ROANOKE TIMES

                         Roanoke Times
                 Copyright (c) 1995, Landmark Communications, Inc.

DATE: WEDNESDAY, March 23, 1994                   TAG: 9403230120
SECTION: CURRENT                    PAGE: NRV-6   EDITION: NEW RIVER VALLEY 
SOURCE: New River Valley bureau
DATELINE: DUBLIN                                LENGTH: Medium


PINS WERE IN AT LILLEHAMMER OLYMPICS

Sally Sevareid found that buying and trading pins was one of the biggest underground industries at the Winter Olympic Games in Lillehammer, Norway.

People collected gold pins, pins representing various nations and even pins representing soft drinks, she said.

Sevareid and Monty Foster, better known as ``MoFo'' on their morning radio show on K-92 (WXLK-FM 92.3) in Roanoke, told sixth-grade students at Dublin Middle School recently about their trip to Lillehammer. Diet Coke chose 30 stations from across the country to send radio personalities to broadcast from the Olympics in return for advertising spots, and K-92 was the only one in Virginia.

Sevareid and Foster spent three days broadcasting from Lillehammer, with interviews ranging from some of the Olympic sports figures to the mother of TV talk-show host David Letterman.

They did not get close to interviewing Tonya Harding or Nancy Kerrigan of figure-skating fame, Sevareid said. They were not very accessible.

But she did get to attend the closing ceremonies. ``It was beautiful, and it was cold!'' she said.

The transmissions from Lillehammer went up to a satellite that zapped them down to New York, Sevareid said . Then they were transmitted to Los Angeles before they came east to K-92. ``I don't know why,'' she confessed, not being in the engineering end of broadcasting.

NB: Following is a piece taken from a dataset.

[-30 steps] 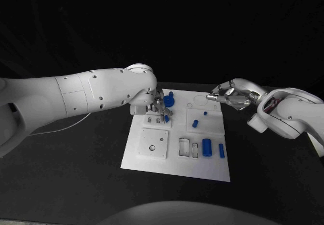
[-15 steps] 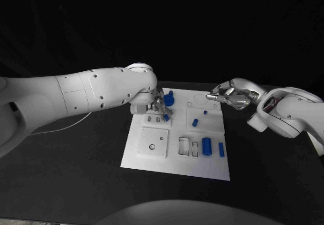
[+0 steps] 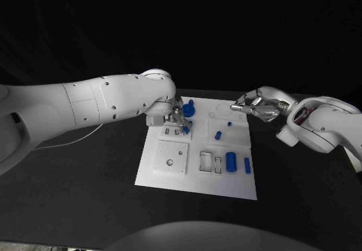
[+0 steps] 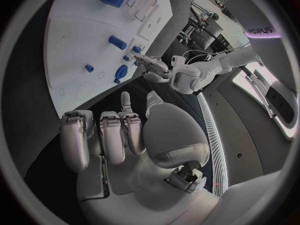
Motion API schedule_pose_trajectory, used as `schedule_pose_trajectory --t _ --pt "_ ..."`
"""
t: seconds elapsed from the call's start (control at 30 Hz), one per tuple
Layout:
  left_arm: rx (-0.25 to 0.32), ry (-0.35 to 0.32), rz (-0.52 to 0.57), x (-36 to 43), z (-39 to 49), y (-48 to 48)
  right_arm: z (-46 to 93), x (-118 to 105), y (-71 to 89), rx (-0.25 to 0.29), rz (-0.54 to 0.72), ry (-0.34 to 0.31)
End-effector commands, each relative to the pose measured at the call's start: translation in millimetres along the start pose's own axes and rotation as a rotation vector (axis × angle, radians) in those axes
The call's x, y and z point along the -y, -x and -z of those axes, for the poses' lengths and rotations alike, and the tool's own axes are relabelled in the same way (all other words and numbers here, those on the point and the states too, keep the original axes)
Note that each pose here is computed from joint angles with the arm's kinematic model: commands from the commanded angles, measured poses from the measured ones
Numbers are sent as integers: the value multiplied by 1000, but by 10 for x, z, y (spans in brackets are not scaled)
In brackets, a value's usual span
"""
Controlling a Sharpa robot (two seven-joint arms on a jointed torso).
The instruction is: Assemble the parts on the task board
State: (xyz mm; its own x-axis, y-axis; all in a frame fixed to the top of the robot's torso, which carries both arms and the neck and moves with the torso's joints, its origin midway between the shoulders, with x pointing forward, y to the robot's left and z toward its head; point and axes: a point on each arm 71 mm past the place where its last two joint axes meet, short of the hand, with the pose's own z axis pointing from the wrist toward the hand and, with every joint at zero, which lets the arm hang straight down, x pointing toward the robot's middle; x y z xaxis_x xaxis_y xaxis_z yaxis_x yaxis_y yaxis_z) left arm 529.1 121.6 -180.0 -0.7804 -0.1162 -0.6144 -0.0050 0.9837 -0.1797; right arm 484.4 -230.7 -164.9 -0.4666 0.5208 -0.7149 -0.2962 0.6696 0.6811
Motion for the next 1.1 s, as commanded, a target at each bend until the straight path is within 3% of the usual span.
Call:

Besides the pins, she remembers the long lines at restaurants at Lillehammer, where two Cokes and two hot dogs cost about $12. If you waited long enough you could get in to eat, she said, but ``whether you got a table or not was a whole 'nuther story.''

Sevareid studied broadcast journalism at Virginia Tech and did some radio and television reporting before coming to K-92. She was also a student teacher for Dublin Middle School teacher Carolyn Shelburne, which may explain her participation in the school's Greek and Roman day.

The 200 students capped off studies of ancient Greece and Rome by dressing in styles from that period, eating a banquet prepared in Greek and Roman style, and receiving ``gold,'' ``silver'' and ``bronze'' medallions based on the number of points each student had accumulated by completing a variety of interdisciplinary activities based on their study of the ancient world.

The medallions were presented by Superintendent Bill Asbury, Dublin Middle School Principal Paul Phillips and Pulaski County High School football coach Joel Hicks.